## TRY IT:
Every line below that carries the word "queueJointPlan" needs to be copied.

## RAW DATA:
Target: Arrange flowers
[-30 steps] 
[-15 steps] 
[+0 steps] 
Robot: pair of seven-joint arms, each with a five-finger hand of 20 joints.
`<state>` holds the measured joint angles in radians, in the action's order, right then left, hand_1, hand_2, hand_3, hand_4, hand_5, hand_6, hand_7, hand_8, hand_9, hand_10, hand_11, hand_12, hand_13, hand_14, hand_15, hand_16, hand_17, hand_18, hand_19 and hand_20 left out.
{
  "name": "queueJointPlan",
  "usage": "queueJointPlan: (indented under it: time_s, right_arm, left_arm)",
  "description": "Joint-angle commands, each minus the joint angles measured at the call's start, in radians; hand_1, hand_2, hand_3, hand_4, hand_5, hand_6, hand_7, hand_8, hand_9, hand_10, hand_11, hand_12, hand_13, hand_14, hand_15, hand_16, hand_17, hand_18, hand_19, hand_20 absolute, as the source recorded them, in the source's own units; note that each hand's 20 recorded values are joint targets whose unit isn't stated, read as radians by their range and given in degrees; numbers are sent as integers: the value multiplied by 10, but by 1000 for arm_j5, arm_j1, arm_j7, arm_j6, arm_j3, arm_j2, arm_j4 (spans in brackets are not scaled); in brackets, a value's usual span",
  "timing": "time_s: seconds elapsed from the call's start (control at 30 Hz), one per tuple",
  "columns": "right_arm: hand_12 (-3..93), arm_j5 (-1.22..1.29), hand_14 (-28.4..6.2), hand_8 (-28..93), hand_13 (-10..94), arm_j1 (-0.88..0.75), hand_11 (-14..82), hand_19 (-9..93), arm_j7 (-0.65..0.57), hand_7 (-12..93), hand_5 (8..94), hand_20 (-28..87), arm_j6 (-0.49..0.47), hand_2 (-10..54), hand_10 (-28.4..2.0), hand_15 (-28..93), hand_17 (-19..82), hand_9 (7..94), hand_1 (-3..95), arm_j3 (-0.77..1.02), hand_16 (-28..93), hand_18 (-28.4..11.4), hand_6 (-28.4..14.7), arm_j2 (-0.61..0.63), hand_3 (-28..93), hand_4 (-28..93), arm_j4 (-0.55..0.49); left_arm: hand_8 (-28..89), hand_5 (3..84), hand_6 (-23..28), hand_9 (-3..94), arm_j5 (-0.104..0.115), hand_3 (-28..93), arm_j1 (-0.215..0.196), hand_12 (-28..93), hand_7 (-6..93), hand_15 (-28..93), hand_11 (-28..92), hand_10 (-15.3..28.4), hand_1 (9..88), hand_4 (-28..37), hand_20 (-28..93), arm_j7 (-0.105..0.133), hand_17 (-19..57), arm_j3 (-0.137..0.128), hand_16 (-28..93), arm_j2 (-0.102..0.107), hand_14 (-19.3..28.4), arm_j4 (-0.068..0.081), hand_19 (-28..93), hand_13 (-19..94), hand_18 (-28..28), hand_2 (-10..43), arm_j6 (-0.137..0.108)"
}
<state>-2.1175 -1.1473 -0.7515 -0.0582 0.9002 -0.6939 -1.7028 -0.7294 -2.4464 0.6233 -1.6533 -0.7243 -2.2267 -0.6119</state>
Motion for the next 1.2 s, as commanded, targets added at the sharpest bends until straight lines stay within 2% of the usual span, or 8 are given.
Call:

## FINISHED EXERCISE:
  "name": "queueJointPlan",
  "usage": "queueJointPlan: (indented under it: time_s, right_arm, left_arm)",

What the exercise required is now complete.